* _Assigned task_
Exactly the lines from the one containing "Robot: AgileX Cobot" through the end of the data below are to be reproduced, and nothing besides them.

=== Section Start ===

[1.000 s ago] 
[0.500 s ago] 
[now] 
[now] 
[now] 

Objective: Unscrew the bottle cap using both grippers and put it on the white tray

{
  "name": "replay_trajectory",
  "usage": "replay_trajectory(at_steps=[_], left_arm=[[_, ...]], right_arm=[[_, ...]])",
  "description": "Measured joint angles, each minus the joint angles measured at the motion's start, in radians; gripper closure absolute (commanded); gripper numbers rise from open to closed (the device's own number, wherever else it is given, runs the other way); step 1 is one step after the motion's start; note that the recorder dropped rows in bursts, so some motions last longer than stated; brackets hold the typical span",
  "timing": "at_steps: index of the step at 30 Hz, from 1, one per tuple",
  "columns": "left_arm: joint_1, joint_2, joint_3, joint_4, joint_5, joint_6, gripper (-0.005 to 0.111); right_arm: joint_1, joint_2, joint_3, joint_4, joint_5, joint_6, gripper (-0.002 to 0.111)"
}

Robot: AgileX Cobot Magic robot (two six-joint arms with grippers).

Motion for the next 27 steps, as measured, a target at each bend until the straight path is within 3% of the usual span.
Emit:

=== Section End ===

* _Exercise output_
Robot: AgileX Cobot Magic robot (two six-joint arms with grippers).

Motion for the next 27 steps, as measured, a target at each bend until the straight path is within 3% of the usual span.
Emit:

The answer has been given in full.